Karl Marx, A Contribution to the Critique of Political Economy (First Instalment)
A book review by Engels on Marx’s A Contribution to the Critique of Political Economy (First Instalment). Written from August 3 to 15, 1859. The book review has three parts in total. The first and second parts were published in Das Volk, No. 14 and No. 16, on August 6 and 20, 1859, while the third part could not be published for some reason, and the manuscript has been lost.
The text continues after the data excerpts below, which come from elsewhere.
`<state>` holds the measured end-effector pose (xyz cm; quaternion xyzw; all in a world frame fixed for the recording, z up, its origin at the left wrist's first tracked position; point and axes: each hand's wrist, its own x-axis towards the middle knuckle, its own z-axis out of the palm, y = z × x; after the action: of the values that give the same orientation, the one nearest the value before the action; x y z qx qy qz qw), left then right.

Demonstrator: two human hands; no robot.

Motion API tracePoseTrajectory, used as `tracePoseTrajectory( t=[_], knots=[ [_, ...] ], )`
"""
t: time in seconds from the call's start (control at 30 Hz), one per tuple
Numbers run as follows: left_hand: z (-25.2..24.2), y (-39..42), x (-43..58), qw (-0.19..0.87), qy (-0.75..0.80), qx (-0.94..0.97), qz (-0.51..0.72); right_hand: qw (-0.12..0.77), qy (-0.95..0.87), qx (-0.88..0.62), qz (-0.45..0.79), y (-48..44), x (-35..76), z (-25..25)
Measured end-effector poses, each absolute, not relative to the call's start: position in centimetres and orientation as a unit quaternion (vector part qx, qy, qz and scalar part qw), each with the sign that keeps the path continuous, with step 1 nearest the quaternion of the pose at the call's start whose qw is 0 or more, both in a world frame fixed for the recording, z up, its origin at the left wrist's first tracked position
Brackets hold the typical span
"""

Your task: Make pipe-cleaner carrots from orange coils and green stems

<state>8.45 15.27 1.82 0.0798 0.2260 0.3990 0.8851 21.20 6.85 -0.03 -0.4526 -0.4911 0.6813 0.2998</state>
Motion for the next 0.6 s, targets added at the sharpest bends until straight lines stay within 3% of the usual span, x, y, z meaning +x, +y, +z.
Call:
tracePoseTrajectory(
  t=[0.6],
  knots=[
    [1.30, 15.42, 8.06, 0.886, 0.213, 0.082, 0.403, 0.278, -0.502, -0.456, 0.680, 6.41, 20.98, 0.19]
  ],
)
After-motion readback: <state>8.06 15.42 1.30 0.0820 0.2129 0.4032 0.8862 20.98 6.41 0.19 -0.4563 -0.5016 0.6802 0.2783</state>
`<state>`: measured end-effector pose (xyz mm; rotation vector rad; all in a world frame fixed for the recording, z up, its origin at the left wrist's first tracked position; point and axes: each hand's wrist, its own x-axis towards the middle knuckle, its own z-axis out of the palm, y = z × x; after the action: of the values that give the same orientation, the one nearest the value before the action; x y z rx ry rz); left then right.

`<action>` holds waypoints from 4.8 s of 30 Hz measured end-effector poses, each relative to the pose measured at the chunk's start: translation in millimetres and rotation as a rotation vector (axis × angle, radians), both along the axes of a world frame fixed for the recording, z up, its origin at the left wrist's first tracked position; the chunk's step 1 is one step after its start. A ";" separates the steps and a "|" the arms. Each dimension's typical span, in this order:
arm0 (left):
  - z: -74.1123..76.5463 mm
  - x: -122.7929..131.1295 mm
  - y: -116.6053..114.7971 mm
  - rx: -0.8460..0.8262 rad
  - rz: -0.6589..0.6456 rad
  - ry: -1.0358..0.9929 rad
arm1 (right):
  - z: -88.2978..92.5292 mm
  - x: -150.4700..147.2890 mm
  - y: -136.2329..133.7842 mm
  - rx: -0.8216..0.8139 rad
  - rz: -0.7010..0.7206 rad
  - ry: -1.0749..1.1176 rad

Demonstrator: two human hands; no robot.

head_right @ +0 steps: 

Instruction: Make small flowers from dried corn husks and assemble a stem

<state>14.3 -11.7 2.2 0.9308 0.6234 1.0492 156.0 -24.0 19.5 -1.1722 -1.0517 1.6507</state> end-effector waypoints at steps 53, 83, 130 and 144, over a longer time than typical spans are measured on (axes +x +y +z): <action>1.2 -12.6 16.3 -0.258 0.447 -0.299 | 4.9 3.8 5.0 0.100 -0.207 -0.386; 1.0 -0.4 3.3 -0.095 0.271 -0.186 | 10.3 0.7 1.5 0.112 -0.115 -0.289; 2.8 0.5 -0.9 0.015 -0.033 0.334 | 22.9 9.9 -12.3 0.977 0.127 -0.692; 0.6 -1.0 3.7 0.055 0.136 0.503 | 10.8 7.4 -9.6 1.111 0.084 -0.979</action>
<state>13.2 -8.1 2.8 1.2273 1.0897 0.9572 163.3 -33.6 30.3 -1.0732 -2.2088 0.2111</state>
On June 11, 1859, A Contribution to the Critique of Political Economy (First Instalment), the result of Marx’s 15 years of intensive study of political economy, was published. Nevertheless, the bourgeois media attempted to strangle the proletarian political economy in its cradle with unprecedented “silence”. In this situation, Marx, in a letter to Engels, suggested that he should, through a book review, “briefly” write “on the method and what is new in the content” of this economic work, and clarify “1. that it extirpates Proudhonism root and branch, 2. that the specifically social, by no means absolute, character of bourgeois production is analysed straight away in its simplest form, that of the commodity.” In order to crush the plot of silence of the bourgeoisie and also and also at the request of Marx, Engels wrote this book review and assumed the important task of defending and disseminating Marxist political economy.
In Karl Marx, A Contribution to the Critique of Political Economy (First Instalment), Engels criticized the limitations of bourgeois political economy and highly praised Marx’s great contribution in founding the materialist conception of history and materialist dialectics. He pointed out that “the theoretical aspect [of the German proletarian party] was wholly based on a study of political economy”; the essential foundation of Marx’s political economy was the materialist conception of history, and the fundamental principles of the materialist conception of history, as briefly outlined in the Preface to A Contribution to the Critique of Political Economy, were “a revolutionary discovery not only for economics but also for all historical sciences and all branches of science which are not natural sciences are historical”, and that the most gigantic revolution that has ever taken place presented itself to us as soon as we pursue our materialist thesis further. At the same time, Engels fully affirmed the significance of Marx’s materialist dialectics, which was founded on the basis of absorbing the rational kernel of Hegelian philosophy, pointing out that this method “is a result hardly less significant than the basic materialist conception”, that his research was based on the facts of the historical development of capitalism, starting from the most fundamental and most common commodities in people’s daily life, grasping the inner fundamental contradiction between the value and the use-value of commodities, and making a logical analysis in a circular manner, thus revealing the insurmountable contradiction of the capitalist society and arriving at the conclusion of the inevitable fall of capitalism, and realizing the dialectical unity of the logical and historical methods in the research of Marx’s political economy. In addition, in his work, Engels also outlined and introduced Marx’s doctrine of commodity, value and money, emphasizing that political economy begins with commodities, but “economics is not concerned with things but with relations between persons, and in the final analysis between classes.”
Karl Marx, A Contribution to the Critique of Political Economy (First Instalment) is an important work in the history of Marxist thought. In this book, Engels summed up the quintessence of Marx’s political economics, expounded Marx’s method of conducting research in political economy, which was of great significance for understanding and disseminating the political economy founded by Marx and for theoretically arming the ranks of the proletariat.